What needs to be done: Find and copy the lines in the records beneath this task that contain the word "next".

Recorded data
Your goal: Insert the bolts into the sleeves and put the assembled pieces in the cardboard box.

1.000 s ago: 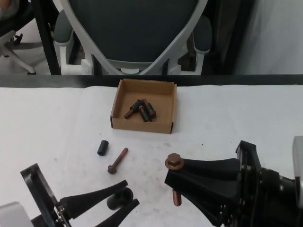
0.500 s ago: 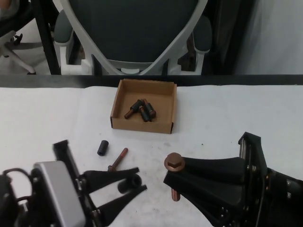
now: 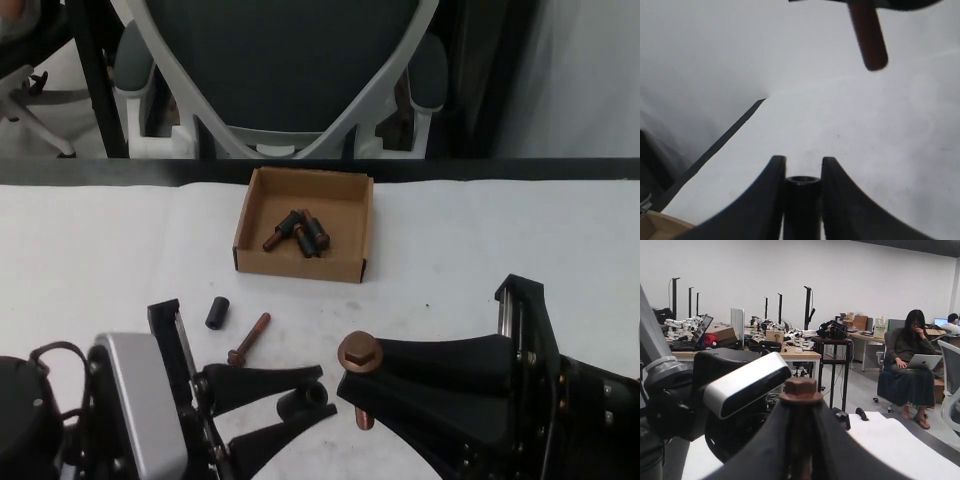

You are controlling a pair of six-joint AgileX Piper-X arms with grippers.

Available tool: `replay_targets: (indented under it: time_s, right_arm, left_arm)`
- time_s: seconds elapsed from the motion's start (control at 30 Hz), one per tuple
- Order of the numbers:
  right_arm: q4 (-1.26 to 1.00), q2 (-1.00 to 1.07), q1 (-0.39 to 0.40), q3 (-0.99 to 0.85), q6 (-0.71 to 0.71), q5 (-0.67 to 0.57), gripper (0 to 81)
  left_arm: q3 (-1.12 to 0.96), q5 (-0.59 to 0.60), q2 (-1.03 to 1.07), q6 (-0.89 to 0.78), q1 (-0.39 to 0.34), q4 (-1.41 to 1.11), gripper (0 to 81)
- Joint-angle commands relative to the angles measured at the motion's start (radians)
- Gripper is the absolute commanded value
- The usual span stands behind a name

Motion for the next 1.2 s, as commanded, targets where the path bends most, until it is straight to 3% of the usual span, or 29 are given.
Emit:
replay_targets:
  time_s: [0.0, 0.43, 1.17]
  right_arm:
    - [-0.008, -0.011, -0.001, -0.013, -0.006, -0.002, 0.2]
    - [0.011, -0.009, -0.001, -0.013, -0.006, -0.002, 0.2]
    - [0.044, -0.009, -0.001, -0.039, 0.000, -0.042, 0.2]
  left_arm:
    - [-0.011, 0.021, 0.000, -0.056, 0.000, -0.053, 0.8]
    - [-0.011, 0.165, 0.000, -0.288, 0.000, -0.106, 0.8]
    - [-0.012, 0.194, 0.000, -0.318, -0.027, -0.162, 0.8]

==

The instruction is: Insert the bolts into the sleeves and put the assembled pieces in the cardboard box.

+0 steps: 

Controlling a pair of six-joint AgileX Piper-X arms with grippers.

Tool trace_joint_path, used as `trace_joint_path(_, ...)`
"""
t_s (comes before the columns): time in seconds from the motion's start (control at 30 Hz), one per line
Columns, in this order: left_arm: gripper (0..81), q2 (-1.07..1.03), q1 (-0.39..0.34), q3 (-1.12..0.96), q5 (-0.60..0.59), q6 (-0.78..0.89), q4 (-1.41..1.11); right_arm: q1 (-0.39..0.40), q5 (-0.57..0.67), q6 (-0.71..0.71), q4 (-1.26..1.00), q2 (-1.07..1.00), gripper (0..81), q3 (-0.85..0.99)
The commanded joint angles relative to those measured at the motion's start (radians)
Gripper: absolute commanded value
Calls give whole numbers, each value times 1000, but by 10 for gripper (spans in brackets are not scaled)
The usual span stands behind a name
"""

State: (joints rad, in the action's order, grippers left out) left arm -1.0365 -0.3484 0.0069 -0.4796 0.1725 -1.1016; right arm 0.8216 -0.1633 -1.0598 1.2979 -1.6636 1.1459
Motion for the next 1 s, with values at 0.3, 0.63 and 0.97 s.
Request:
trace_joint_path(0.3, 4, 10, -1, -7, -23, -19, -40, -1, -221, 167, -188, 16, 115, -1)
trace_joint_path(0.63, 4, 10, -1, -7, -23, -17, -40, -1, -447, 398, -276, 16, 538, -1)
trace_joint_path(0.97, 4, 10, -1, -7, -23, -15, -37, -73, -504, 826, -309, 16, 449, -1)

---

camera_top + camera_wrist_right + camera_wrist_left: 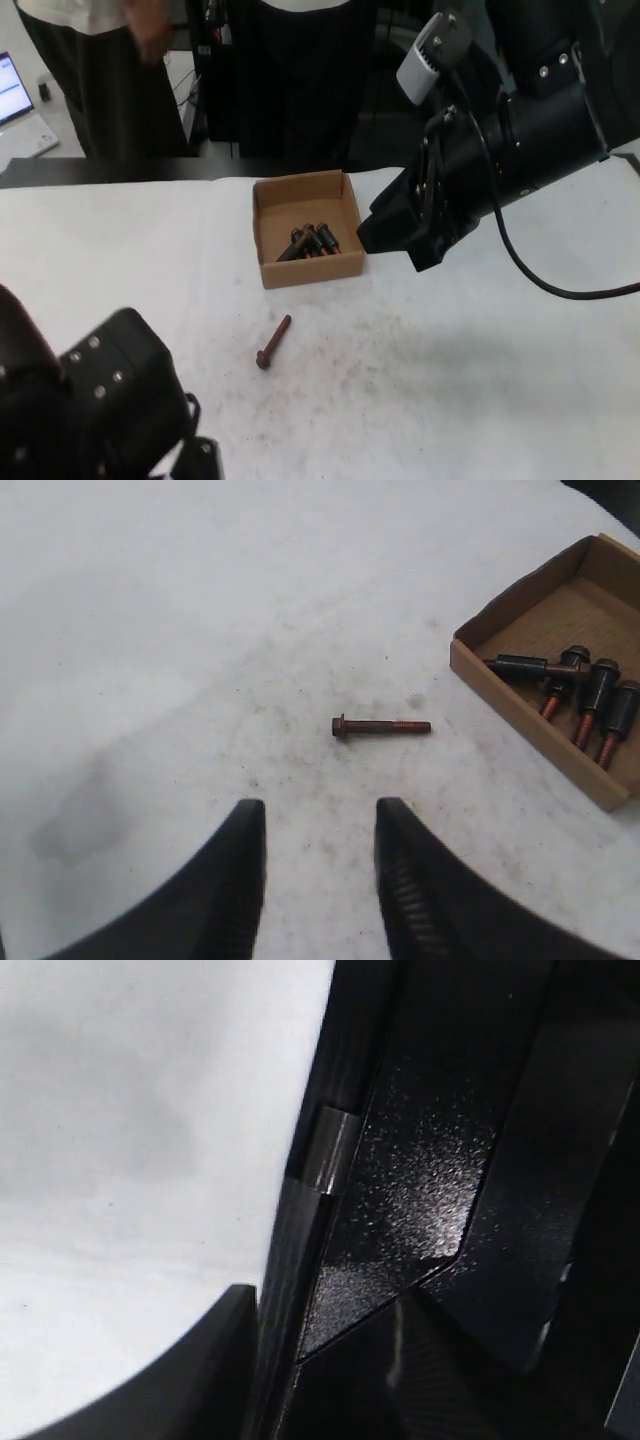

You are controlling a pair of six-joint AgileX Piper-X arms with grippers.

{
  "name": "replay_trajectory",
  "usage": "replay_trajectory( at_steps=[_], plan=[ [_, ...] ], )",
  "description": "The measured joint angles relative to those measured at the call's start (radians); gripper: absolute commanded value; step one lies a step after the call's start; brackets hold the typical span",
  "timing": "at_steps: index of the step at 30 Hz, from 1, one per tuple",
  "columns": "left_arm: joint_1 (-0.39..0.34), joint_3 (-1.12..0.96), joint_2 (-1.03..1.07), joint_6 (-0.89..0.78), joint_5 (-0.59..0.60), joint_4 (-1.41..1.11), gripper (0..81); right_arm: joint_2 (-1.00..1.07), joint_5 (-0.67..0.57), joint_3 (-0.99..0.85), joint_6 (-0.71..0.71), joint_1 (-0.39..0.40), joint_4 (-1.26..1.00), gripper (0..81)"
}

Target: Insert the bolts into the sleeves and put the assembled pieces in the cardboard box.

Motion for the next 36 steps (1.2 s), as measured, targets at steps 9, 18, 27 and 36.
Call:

Task answer:
Motion for the next 1.2 s, as commanded, targets where the path bends most, until it is straight to 3% of the usual span, or 29 are given.
Motion for the next 1 s, with values at 0.3, 0.63 and 0.97 s.
Motion for the next 36 steps (1.2 s), as measured, targets at steps 9, 18, 27 and 36.

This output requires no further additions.